Old Main, Augustana College is a historic building located in Rock Island, Illinois, United States. It was built between 1884 and 1893 on the campus of Augustana College, and it was listed on the National Register of Historic Places in 1975.

==History==
Augustana College was established in Chicago in 1860 to educate Swedish immigrants by the Scandinavian Evangelical Lutheran Augustana Synod, now part of the Evangelical Lutheran Church in America. The school moved to Paxton, Illinois in 1863 and then to Rock Island in 1875.

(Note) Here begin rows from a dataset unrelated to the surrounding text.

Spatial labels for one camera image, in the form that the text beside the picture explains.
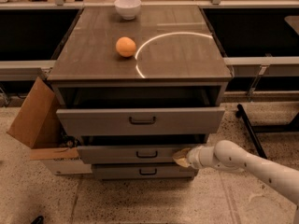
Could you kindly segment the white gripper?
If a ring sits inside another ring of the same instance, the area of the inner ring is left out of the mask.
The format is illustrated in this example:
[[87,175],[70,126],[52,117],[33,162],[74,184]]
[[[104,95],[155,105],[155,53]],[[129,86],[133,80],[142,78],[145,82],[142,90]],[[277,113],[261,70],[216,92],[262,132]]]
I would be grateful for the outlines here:
[[210,164],[210,148],[204,146],[183,148],[174,153],[172,158],[181,167],[203,169]]

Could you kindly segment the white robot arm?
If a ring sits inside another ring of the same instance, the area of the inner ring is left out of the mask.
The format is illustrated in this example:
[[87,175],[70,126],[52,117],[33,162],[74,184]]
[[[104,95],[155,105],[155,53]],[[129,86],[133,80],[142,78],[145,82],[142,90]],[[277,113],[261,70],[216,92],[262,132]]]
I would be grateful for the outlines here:
[[173,155],[179,166],[219,171],[245,170],[296,205],[293,224],[299,224],[299,171],[250,154],[234,142],[221,140],[213,147],[184,148]]

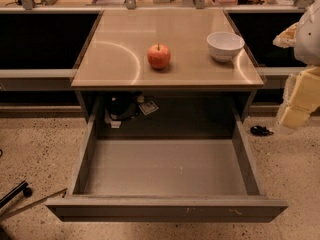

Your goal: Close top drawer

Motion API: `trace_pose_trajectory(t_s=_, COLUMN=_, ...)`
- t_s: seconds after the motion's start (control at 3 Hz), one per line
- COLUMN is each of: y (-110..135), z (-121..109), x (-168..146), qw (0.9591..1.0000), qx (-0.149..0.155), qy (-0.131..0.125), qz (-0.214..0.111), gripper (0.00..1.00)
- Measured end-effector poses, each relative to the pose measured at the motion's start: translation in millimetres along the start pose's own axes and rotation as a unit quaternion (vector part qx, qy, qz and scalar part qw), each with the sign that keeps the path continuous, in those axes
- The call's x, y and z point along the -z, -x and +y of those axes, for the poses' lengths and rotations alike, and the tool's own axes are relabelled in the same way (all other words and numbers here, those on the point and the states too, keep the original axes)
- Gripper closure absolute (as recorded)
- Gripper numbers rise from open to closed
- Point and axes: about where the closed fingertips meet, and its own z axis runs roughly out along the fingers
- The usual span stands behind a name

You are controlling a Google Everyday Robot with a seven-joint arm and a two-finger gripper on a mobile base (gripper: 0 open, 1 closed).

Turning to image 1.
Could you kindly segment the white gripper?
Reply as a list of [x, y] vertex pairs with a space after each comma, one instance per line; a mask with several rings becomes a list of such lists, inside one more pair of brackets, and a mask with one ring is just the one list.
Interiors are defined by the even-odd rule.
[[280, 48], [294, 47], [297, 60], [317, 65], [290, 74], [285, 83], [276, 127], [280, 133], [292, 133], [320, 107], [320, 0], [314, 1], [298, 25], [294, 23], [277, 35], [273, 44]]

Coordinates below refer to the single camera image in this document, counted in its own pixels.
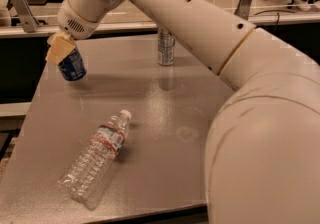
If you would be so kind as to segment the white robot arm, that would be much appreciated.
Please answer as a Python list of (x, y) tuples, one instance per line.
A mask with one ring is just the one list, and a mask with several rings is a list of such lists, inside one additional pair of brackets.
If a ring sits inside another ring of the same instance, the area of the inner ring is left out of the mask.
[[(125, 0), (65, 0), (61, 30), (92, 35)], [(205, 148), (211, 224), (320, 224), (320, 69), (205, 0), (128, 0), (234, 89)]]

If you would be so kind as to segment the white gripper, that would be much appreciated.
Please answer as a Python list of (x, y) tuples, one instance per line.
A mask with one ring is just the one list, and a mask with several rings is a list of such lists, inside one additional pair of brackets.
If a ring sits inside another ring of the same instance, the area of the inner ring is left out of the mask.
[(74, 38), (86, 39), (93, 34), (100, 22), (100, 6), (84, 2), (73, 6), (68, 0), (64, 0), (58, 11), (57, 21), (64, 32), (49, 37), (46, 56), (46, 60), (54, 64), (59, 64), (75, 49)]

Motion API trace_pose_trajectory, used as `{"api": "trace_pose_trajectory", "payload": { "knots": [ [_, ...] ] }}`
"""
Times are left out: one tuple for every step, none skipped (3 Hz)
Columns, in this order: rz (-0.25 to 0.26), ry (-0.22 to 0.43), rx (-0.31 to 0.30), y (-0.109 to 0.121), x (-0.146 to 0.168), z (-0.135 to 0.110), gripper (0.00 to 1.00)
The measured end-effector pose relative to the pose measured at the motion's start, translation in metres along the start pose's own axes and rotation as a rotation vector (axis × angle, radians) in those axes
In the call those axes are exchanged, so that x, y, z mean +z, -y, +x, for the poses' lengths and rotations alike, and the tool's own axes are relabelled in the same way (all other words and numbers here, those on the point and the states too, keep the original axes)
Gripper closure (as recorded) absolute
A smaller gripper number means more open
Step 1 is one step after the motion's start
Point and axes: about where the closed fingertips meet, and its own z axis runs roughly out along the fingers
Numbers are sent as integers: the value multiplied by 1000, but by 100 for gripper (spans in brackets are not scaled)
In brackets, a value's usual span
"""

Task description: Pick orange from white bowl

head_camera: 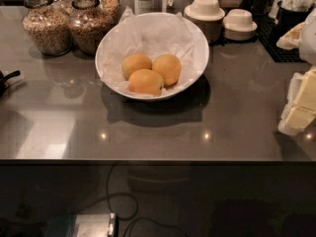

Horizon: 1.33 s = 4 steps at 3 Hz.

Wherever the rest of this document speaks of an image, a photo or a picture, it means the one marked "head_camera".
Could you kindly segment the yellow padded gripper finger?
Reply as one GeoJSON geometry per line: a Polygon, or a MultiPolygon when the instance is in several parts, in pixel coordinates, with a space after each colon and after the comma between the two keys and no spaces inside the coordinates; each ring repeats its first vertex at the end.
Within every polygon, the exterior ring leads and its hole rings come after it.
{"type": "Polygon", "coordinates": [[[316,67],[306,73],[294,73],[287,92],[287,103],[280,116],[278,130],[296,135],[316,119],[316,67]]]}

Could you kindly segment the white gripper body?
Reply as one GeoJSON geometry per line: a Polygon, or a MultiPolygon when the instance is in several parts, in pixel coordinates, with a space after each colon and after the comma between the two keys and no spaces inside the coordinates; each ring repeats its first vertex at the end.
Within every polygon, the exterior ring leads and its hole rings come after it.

Old Main was constructed from 1884 to 1893. It was dedicated as Memorial Hall in 1889 although it was still incomplete. The building's design was based on a similar building at the University of Uppsala in Sweden, which was the alma mater of many of the college's early faculty. The dome, however, was not part of the building's original design. The building in Uppsala features a crenelated octagon-shaped tower. A dome was believed to be more American, and so it was chosen to top the building. The original cost to build the building is estimated at $75,000. A third of the money was donated by a local industrialist, Philander Lathrop Cable. Cable Hall, on the second floor of the building, was restored to look like a 19th-century classroom.

A $13 million renovation of the building was begun in July 2010. The stone on the building's exterior was washed and tuck pointed, and the old windows were replaced. The building's dome, which was painted metal, was covered in a copper that has a pre-treated patina to give a weathered, bluish-green look.

==Architecture==
The Renaissance Revival-style building was designed by L.G. Hallberg of Chicago and E.S. Hammatt of Davenport. A large central pediment with four two-story pilasters dominate in main façade of the building over the main entrance. Smaller pediments flank the ends of the façade and help to give the structure a balanced appearance. The exterior walls feature heavy textured stone on the ground level and smooth masonry walls on the second and third levels of the building. The buff-colored dolomite limestone was quarried near LeClaire, Iowa. It is the same quarry that produced the stone blocks that were used to build the shops on nearby Rock Island Arsenal. The dome on top of the building is based on 16th-century Italian designs.